Retype the listing below line for line, but only from the line with "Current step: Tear" down to the line with "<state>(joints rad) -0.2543", inclusive. Pictures stay out.

——————————

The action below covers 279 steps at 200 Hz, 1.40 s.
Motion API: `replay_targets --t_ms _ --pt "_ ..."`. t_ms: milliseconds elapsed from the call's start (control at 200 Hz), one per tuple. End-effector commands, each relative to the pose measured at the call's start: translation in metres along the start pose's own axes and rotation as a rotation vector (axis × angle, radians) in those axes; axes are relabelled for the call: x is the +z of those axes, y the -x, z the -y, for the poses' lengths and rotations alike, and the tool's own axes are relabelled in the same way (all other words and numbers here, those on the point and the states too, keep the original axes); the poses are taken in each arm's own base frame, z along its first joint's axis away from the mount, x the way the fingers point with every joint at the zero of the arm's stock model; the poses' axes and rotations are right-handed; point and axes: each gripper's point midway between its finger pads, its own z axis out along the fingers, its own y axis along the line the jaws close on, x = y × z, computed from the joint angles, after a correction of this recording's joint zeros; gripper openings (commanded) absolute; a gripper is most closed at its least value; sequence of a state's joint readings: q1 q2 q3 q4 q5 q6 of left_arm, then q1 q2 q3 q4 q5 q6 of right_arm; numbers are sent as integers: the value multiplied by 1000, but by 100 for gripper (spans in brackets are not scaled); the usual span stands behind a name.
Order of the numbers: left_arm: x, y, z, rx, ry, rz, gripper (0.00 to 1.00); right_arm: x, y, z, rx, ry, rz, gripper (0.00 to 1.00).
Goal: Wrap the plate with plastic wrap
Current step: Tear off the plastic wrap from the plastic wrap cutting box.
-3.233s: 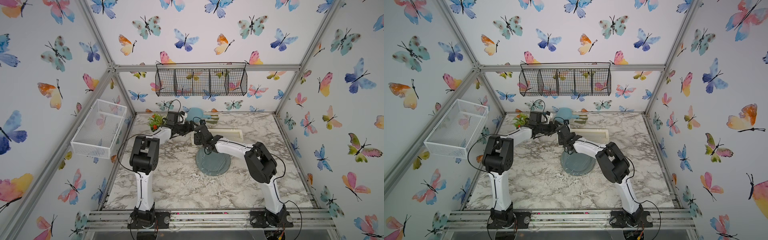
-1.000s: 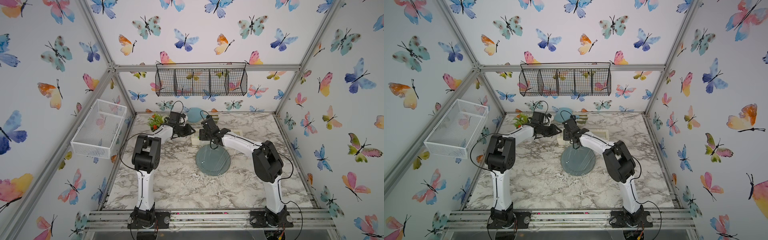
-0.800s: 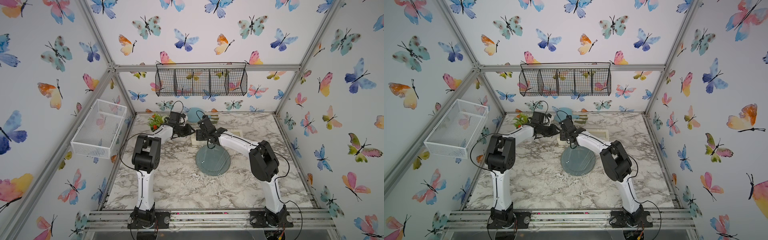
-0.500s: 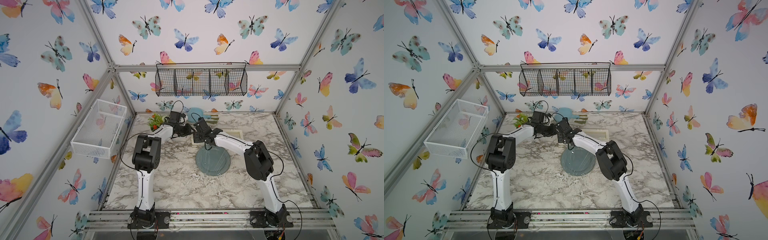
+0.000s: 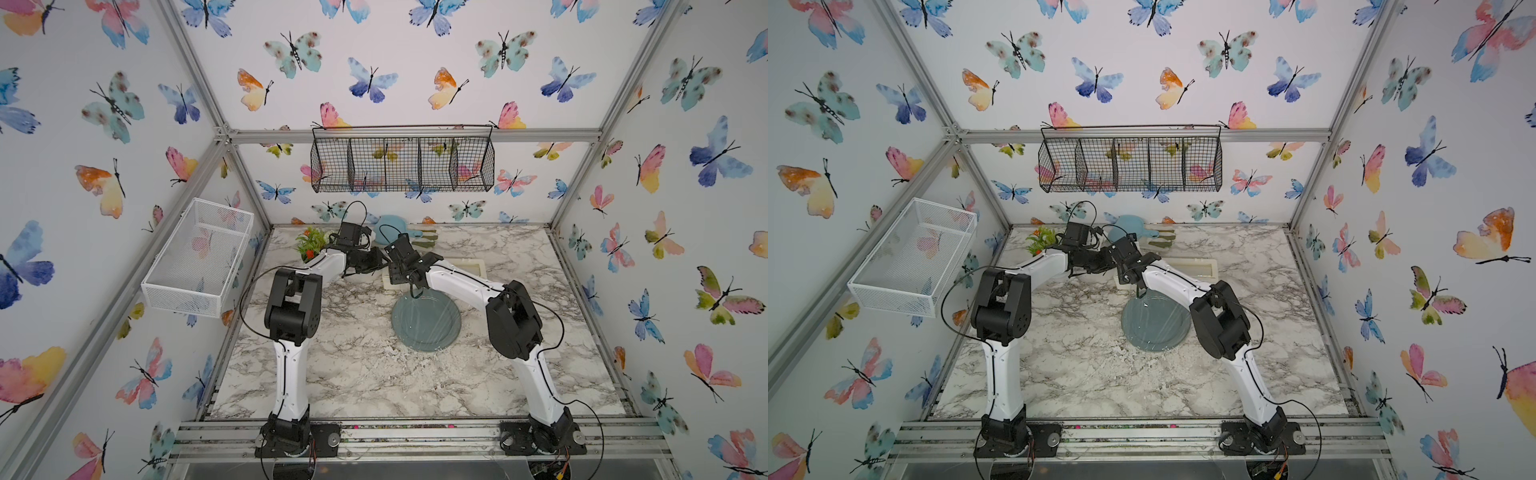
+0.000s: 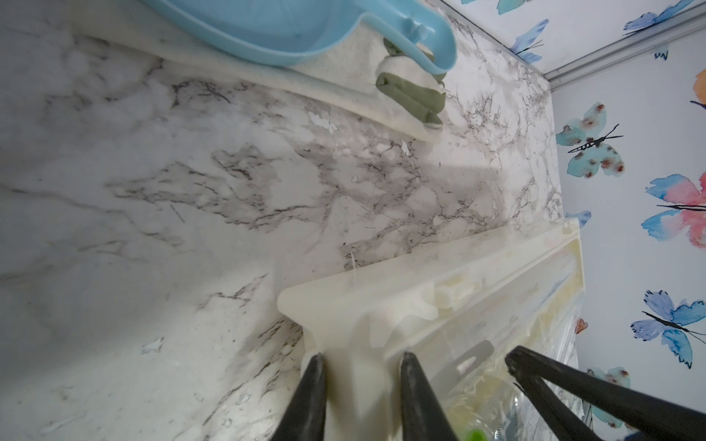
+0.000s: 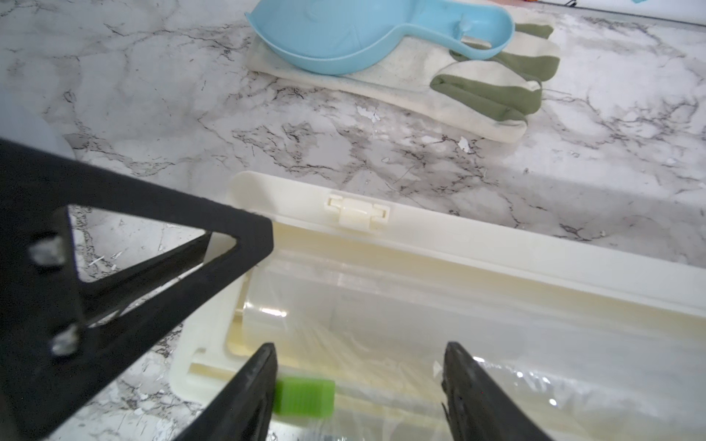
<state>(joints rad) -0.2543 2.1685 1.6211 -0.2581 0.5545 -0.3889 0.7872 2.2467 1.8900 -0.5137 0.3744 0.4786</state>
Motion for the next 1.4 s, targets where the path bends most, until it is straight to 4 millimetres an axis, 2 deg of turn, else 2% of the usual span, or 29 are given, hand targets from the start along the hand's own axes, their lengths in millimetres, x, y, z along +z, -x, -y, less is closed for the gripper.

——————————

Answer below:
Current step: Tear off the plastic wrap from the plastic wrap cutting box.
-3.233s: 
-1.000s: 
-0.800s: 
-0.500s: 
+0.000s: 
+0.000s: 
+0.000s: 
<state>(joints rad) -0.2543 2.1685 1.6211 -0.2581 0.5545 -0.3889 0.7872 2.2467 1.8900 -0.5137 0.3744 0.4786</state>

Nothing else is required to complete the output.